### DIRECTIONS FOR THIS TASK
Everything in the data below should be restated word for word.

╔══

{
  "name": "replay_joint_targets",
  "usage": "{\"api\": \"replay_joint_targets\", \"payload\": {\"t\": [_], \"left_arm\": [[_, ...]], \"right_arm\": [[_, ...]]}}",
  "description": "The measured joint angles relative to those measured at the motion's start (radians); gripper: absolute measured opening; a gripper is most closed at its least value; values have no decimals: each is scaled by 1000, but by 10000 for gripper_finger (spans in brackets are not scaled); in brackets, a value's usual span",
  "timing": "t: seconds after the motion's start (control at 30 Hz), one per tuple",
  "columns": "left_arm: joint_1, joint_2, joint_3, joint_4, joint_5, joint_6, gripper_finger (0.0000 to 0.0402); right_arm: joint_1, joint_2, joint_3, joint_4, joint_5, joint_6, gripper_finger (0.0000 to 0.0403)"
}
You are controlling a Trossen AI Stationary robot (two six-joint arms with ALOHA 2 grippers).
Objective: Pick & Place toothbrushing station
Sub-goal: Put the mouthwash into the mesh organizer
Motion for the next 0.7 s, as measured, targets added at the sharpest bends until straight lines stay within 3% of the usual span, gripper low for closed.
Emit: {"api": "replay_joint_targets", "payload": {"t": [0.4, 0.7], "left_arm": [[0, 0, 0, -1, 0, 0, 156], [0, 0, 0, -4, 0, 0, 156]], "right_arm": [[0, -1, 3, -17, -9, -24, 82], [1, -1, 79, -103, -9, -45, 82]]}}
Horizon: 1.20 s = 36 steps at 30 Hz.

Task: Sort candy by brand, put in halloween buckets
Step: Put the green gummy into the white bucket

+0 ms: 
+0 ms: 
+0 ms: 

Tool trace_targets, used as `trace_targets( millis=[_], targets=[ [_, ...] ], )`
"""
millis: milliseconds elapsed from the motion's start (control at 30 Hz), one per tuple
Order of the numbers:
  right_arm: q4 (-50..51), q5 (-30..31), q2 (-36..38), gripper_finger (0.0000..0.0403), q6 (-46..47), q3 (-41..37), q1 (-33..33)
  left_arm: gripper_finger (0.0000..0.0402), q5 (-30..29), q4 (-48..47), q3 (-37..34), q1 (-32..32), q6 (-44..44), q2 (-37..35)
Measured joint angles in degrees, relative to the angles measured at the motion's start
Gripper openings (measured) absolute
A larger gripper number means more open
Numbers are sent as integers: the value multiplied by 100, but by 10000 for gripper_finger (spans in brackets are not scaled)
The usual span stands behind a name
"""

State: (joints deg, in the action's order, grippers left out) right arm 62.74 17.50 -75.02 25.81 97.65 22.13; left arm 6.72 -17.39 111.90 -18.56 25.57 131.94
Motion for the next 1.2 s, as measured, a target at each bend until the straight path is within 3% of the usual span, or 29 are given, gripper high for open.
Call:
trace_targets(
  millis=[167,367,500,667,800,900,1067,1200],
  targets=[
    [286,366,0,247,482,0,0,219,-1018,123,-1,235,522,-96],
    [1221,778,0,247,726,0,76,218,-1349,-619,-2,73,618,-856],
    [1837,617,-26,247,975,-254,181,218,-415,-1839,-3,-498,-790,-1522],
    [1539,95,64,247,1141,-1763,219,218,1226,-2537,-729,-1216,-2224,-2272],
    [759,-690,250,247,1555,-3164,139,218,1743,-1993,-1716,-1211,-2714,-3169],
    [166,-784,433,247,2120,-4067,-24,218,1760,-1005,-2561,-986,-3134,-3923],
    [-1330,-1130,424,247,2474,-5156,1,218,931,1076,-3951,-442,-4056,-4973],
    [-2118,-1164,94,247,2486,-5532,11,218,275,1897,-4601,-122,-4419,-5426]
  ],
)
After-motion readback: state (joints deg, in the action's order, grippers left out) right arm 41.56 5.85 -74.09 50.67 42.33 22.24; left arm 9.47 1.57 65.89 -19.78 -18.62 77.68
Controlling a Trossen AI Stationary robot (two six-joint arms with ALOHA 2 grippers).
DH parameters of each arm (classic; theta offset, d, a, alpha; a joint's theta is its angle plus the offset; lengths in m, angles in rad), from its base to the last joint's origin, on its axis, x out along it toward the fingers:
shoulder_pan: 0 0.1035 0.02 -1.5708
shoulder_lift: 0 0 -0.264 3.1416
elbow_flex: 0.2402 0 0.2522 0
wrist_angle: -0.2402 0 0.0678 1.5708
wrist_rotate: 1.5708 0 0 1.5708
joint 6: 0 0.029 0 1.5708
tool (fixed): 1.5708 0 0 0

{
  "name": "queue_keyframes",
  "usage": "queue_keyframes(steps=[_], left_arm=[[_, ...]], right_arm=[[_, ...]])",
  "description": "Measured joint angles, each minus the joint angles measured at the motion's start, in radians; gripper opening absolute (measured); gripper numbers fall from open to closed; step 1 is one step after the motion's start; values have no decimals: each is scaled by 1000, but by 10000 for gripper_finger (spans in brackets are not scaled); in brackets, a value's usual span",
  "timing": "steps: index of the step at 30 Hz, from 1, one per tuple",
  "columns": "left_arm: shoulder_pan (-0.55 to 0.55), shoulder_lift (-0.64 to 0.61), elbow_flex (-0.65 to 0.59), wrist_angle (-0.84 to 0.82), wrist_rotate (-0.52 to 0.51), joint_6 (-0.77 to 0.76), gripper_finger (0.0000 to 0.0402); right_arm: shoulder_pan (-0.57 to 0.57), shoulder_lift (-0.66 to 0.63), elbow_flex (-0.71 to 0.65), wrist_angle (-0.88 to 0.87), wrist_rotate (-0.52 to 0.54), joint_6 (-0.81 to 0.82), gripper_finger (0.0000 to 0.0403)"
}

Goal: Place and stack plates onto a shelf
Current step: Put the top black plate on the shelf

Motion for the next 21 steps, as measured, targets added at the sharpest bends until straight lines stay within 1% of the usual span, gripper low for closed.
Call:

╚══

### WRITTEN SOLUTION
{
  "name": "replay_joint_targets",
  "usage": "{\"api\": \"replay_joint_targets\", \"payload\": {\"t\": [_], \"left_arm\": [[_, ...]], \"right_arm\": [[_, ...]]}}",
  "description": "The measured joint angles relative to those measured at the motion's start (radians); gripper: absolute measured opening; a gripper is most closed at its least value; values have no decimals: each is scaled by 1000, but by 10000 for gripper_finger (spans in brackets are not scaled); in brackets, a value's usual span",
  "timing": "t: seconds after the motion's start (control at 30 Hz), one per tuple",
  "columns": "left_arm: joint_1, joint_2, joint_3, joint_4, joint_5, joint_6, gripper_finger (0.0000 to 0.0402); right_arm: joint_1, joint_2, joint_3, joint_4, joint_5, joint_6, gripper_finger (0.0000 to 0.0403)"
}
You are controlling a Trossen AI Stationary robot (two six-joint arms with ALOHA 2 grippers).
Objective: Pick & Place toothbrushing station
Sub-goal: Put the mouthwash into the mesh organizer
Motion for the next 0.7 s, as measured, targets added at the sharpest bends until straight lines stay within 3% of the usual span, gripper low for closed.
Emit: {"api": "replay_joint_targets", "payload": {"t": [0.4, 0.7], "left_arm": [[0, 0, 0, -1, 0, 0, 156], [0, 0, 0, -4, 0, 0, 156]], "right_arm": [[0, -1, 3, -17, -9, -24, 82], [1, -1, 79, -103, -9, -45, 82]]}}
Horizon: 1.20 s = 36 steps at 30 Hz.

Task: Sort candy by brand, put in halloween buckets
Step: Put the green gummy into the white bucket

+0 ms: 
+0 ms: 
+0 ms: 

Tool trace_targets, used as `trace_targets( millis=[_], targets=[ [_, ...] ], )`
"""
millis: milliseconds elapsed from the motion's start (control at 30 Hz), one per tuple
Order of the numbers:
  right_arm: q4 (-50..51), q5 (-30..31), q2 (-36..38), gripper_finger (0.0000..0.0403), q6 (-46..47), q3 (-41..37), q1 (-33..33)
  left_arm: gripper_finger (0.0000..0.0402), q5 (-30..29), q4 (-48..47), q3 (-37..34), q1 (-32..32), q6 (-44..44), q2 (-37..35)
Measured joint angles in degrees, relative to the angles measured at the motion's start
Gripper openings (measured) absolute
A larger gripper number means more open
Numbers are sent as integers: the value multiplied by 100, but by 10000 for gripper_finger (spans in brackets are not scaled)
The usual span stands behind a name
"""

State: (joints deg, in the action's order, grippers left out) right arm 62.74 17.50 -75.02 25.81 97.65 22.13; left arm 6.72 -17.39 111.90 -18.56 25.57 131.94
Motion for the next 1.2 s, as measured, a target at each bend until the straight path is within 3% of the usual span, or 29 are given, gripper high for open.
Call:
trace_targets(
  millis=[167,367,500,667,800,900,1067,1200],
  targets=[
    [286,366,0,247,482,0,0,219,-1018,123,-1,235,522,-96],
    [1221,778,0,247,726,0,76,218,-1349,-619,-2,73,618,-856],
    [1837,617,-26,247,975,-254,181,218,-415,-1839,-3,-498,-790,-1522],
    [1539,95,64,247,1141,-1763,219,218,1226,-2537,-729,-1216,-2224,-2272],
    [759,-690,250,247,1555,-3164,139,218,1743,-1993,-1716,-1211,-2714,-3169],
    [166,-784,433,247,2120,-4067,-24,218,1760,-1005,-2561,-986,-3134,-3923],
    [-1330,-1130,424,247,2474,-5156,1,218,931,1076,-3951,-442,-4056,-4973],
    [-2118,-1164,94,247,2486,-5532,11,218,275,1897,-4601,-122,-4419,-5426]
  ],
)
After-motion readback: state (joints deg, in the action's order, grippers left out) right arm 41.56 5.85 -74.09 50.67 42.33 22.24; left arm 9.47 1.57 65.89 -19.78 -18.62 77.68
Controlling a Trossen AI Stationary robot (two six-joint arms with ALOHA 2 grippers).
DH parameters of each arm (classic; theta offset, d, a, alpha; a joint's theta is its angle plus the offset; lengths in m, angles in rad), from its base to the last joint's origin, on its axis, x out along it toward the fingers:
shoulder_pan: 0 0.1035 0.02 -1.5708
shoulder_lift: 0 0 -0.264 3.1416
elbow_flex: 0.2402 0 0.2522 0
wrist_angle: -0.2402 0 0.0678 1.5708
wrist_rotate: 1.5708 0 0 1.5708
joint 6: 0 0.029 0 1.5708
tool (fixed): 1.5708 0 0 0

{
  "name": "queue_keyframes",
  "usage": "queue_keyframes(steps=[_], left_arm=[[_, ...]], right_arm=[[_, ...]])",
  "description": "Measured joint angles, each minus the joint angles measured at the motion's start, in radians; gripper opening absolute (measured); gripper numbers fall from open to closed; step 1 is one step after the motion's start; values have no decimals: each is scaled by 1000, but by 10000 for gripper_finger (spans in brackets are not scaled); in brackets, a value's usual span",
  "timing": "steps: index of the step at 30 Hz, from 1, one per tuple",
  "columns": "left_arm: shoulder_pan (-0.55 to 0.55), shoulder_lift (-0.64 to 0.61), elbow_flex (-0.65 to 0.59), wrist_angle (-0.84 to 0.82), wrist_rotate (-0.52 to 0.51), joint_6 (-0.77 to 0.76), gripper_finger (0.0000 to 0.0402); right_arm: shoulder_pan (-0.57 to 0.57), shoulder_lift (-0.66 to 0.63), elbow_flex (-0.71 to 0.65), wrist_angle (-0.88 to 0.87), wrist_rotate (-0.52 to 0.54), joint_6 (-0.81 to 0.82), gripper_finger (0.0000 to 0.0403)"
}

Goal: Place and stack plates onto a shelf
Current step: Put the top black plate on the shelf

Motion for the next 21 steps, as measured, targets added at the sharpest bends until straight lines stay within 1% of the usual span, gripper low for closed.
Call:

The output contains nothing more.